The German retail giant, which owns a 52.8 percent stake in Thomas Cook, filed for bankruptcy after failing to secure state aid. German Chancellor Angela Merkel rejected its desperate plea for a €650m bail-out, accusing its shareholders and backers of not presenting a sustainable plan that would protect taxpayers’ money.Whilst Thomas Cook’s listing on the London Stock Exchange has left it “ring-fenced” from the collapse of German-listed Arcandor, doubt remains over who its future ownership.
Analysts suggest that the most likely scenario is an orderly placing of the shares with institutional investors. However with a 52 percent stake up for grabs, a takeover remains a possibility, with Rewe, Germany’s third-biggest tour operator, tipped to make a bid. Rewe said early that it would consider buying the stake if it was put up for sale.
Karl-Gerhard Eick, the Arcandor chief executive, admitted that he had considered selling the stake to Rewe in order to slash the group’s debt mountain.

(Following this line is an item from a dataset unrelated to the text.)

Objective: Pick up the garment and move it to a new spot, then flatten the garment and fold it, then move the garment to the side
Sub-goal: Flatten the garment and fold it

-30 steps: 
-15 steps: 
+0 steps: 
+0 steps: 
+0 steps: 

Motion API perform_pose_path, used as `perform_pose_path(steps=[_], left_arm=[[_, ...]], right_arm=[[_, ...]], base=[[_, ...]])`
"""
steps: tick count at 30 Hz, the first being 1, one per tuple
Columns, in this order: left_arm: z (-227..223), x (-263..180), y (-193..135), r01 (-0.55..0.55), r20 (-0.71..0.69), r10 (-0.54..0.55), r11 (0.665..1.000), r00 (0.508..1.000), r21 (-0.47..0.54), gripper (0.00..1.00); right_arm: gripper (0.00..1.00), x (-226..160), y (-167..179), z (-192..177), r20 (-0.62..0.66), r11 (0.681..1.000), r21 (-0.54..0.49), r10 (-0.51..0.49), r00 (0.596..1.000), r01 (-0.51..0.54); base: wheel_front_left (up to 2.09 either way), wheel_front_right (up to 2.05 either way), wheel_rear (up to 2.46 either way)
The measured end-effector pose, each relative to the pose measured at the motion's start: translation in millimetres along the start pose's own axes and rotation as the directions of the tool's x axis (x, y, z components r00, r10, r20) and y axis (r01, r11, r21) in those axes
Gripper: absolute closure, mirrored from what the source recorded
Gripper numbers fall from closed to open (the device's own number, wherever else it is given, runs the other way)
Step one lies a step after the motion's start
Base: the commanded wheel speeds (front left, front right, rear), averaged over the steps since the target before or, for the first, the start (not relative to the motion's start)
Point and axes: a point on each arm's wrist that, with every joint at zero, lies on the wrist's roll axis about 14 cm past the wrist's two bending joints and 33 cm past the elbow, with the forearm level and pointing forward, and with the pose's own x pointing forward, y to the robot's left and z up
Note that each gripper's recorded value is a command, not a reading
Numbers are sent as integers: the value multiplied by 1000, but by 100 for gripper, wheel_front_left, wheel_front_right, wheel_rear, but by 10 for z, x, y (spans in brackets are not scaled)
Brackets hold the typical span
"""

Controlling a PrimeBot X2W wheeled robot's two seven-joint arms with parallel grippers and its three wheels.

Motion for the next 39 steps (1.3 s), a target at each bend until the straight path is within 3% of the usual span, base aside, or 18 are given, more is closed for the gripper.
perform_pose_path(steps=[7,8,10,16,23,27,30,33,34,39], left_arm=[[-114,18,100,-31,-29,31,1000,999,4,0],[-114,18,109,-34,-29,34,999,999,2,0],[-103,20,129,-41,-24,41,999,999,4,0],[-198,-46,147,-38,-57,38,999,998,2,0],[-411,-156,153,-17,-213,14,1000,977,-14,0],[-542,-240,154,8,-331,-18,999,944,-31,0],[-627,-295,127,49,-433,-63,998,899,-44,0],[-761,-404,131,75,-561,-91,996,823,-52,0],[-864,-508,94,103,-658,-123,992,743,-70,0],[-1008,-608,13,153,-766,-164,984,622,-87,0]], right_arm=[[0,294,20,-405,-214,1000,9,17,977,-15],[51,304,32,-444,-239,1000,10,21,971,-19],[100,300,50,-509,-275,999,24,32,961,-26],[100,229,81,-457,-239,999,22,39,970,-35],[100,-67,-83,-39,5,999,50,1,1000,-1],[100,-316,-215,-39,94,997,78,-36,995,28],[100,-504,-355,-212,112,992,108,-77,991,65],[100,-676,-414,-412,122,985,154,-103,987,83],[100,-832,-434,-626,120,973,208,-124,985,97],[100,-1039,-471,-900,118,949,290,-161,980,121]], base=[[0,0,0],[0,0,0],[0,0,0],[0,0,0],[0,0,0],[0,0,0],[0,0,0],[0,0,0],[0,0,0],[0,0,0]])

In an interview last month he said: “Under normal circumstances proceeds of €1.3 billion to €1.4 billion would have been possible. But right now, such a price is impossible to get. If I sell now, I wouldn’t even be able to pay back the loans.”
Another possibility is Manny Fontenla-Novoa, the Thomas Cook chief executive, seeking backing for a management buyout.
Thomas Cook could not be reached for comment but it earlier said: “Arcandor is not our parent company and we are not associated with its financial business at all. thomas cook is an independent company listed on the London Stock Exchange and we are completely ring-fenced with totally different credit lines.”
Arcandor struggled back from the brink of bankruptcy in late 2004, but its problems were compounded by the global recession. It applied for state aid in May.
The European Commission last week warned warned Berlin it considered Arcandor to be a victim of past management mistakes, not of the recent credit crunch, and that Brussels would deem any government guarantees illegal state aid.